Re: Opting in to cookies - proposal

Maciej Stachowiak wrote:
> On Jun 19, 2008, at 1:48 PM, Jonas Sicking wrote:
>> Maciej Stachowiak wrote:
>>> After reviewing your comments, I am much more inclined to favor 
>>> Microsoft's proposal on this: rename the relevant headers. I think 
>>> you argued that this "doesn't scale", but I think only two headers 
>>> have to be renamed, "Cookie" and "Authorization". Note that other 
>>> authentication-related headers, if any, do not need to be renamed, 
>>> because without the "Authorization" header being present, no other 
>>> authentication processing will take place. If the headers have 
>>> different names, it's very hard to reveal private data accidentally. 
>>> No site-wide blanket addition with headers will cause it, you have to 
>>> go out of your way to process an extra header and treat it the same 
>>> as "Cookie". It would allow allow servers to choose whether to offer 
>>> personalized or public data and change their mind at any time, 
>>> without having to change clients of the data. It would also work for 
>>> inclusion of cross-site data via mechanisms that don't have a 
>>> convenient way to add an out of band flag.
>>> The only downside I can think of to this approach is that it may 
>>> break load balancers that look at cookies, unless they are changed to 
>>> also consider the new header ("Cross-Site-Cookie"?).
>> Using different header names would certainly address the concern I 
>> have regarding reducing the risk that private data is inadvertently 
>> leaked.
>> However I think the downsides are pretty big. The load balancer issue 
>> you bring up is just one example. Another is that I think caching 
>> proxies today avoid caching data that is requested using 
>> Authentication headers. Probably the same is true for the cookie 
>> header in some configurations.
>> I think going against the HTTP spec carries big unknown risks. I'm 
>> sure others with more HTTP experience than me can chime in here better.
> I don't see how this would go against HTTP. It's perfectly valid HTTP to 
> not send "Cookie" or "Authorization" headers, and also valid to send 
> whatever custom headers you want if agreed upon with the server.

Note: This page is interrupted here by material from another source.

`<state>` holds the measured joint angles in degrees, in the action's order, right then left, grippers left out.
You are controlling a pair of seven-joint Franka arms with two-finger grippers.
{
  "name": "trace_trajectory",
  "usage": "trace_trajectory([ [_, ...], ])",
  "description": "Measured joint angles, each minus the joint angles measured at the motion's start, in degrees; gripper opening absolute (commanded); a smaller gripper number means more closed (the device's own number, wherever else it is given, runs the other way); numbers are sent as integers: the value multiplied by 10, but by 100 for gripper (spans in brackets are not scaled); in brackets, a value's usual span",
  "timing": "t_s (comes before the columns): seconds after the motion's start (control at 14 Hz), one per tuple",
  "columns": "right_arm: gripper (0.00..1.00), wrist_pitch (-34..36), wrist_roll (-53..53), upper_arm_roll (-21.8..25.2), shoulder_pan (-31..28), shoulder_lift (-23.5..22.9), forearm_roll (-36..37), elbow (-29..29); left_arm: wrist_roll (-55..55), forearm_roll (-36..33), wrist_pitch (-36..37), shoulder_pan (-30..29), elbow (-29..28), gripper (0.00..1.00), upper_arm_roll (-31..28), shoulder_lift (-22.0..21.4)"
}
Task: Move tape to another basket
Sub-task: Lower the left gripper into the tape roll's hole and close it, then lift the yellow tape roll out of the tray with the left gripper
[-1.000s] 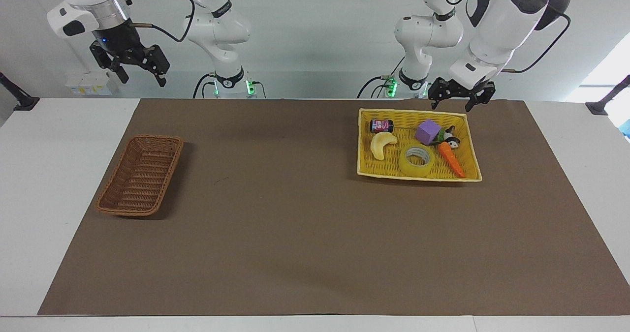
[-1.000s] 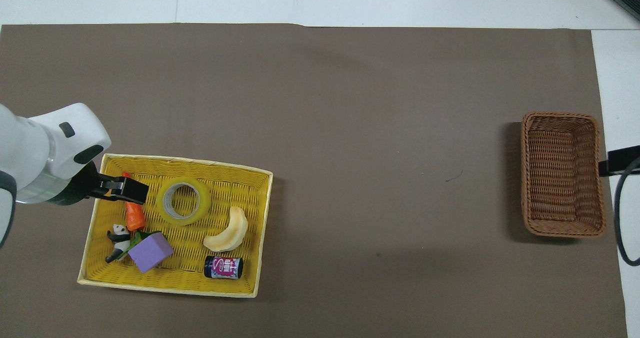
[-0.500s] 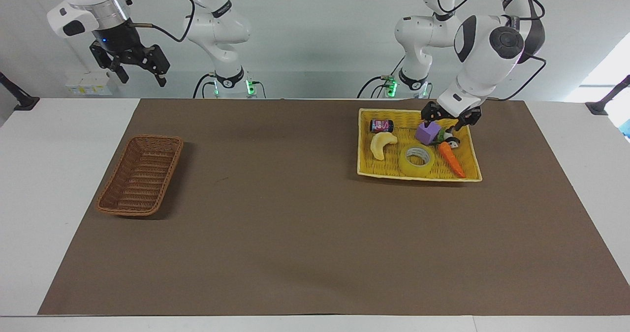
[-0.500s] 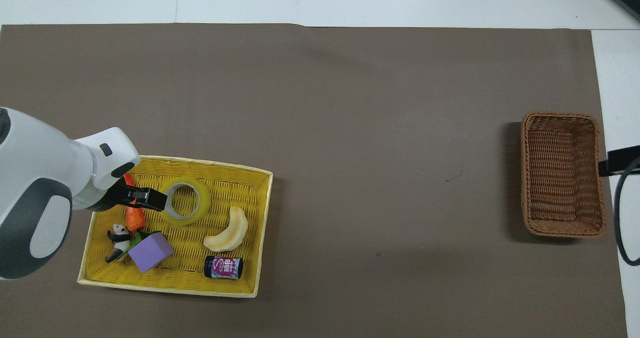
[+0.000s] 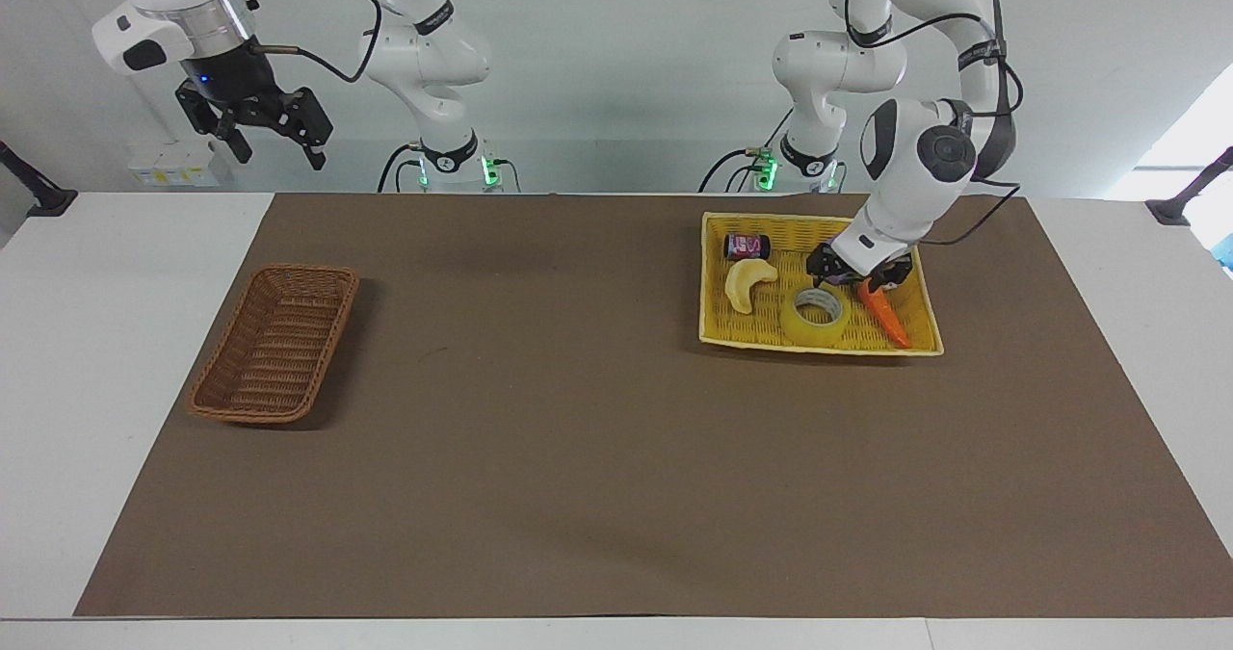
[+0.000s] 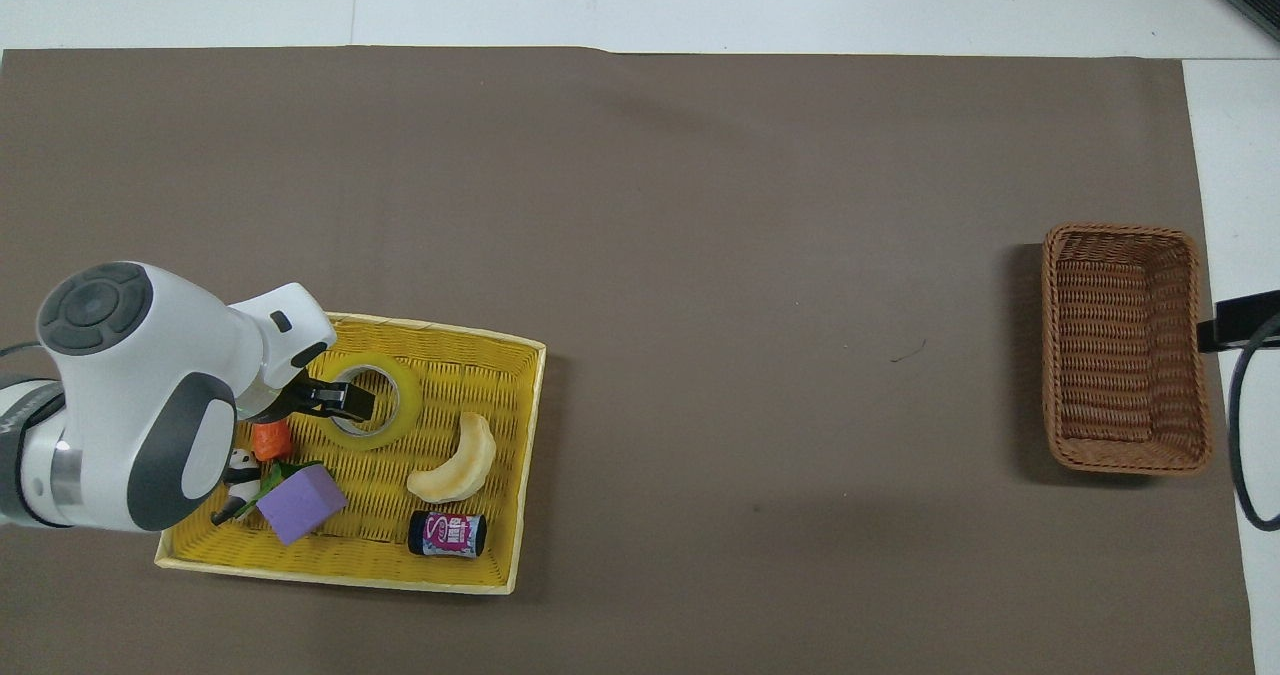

You are sending data that the HTTP spec specifies should be sent over an 
Authorization header over another header instead.

In any case, if you are breaking the letter and/or spirit of the spec is 
of little matter. What matters is the actual effects are of sending this 
information over new header names are.

>> The cost and risk of adding an extra boolean to XMLHttpRequest seems 
>> much lower.
> The cost of tying server-side changes to client-side changes for a 
> cross-site communication technology seems like a very high cost to me. I 
> don't buy the argument that it's normal to change when you change what 
> data you are reading - the data being personalized (or not) is a 
> different kind of change from changing the type of data you read. To 
> compare to the user-level example, GMail and GCal are different URLs, 
> but is the same URL whether I'm logged in or not.

First of all I'm unconvinced that this will happen in reality. Can you 
explain a usecase when a site would want to go from changing from public 
data to private data, without changing anything else? And is this common 
enough that we need to cater to it?

When you are sending personalized data you pretty much have to have a 
pretty different API anyway. At the very least the mashup sites will 
have to deal with access being denied and display some UI to the user, 
or redirect the user to the content site to log in and/or authorize the 
mashup site to read the data.

I would think that in most cases you would keep the old URI serving the 
public data, and set up a new URI where you can fetch the private data.

It might be a small change implementation wise, but semantically and 
security wise it's a big difference between serving public and private data.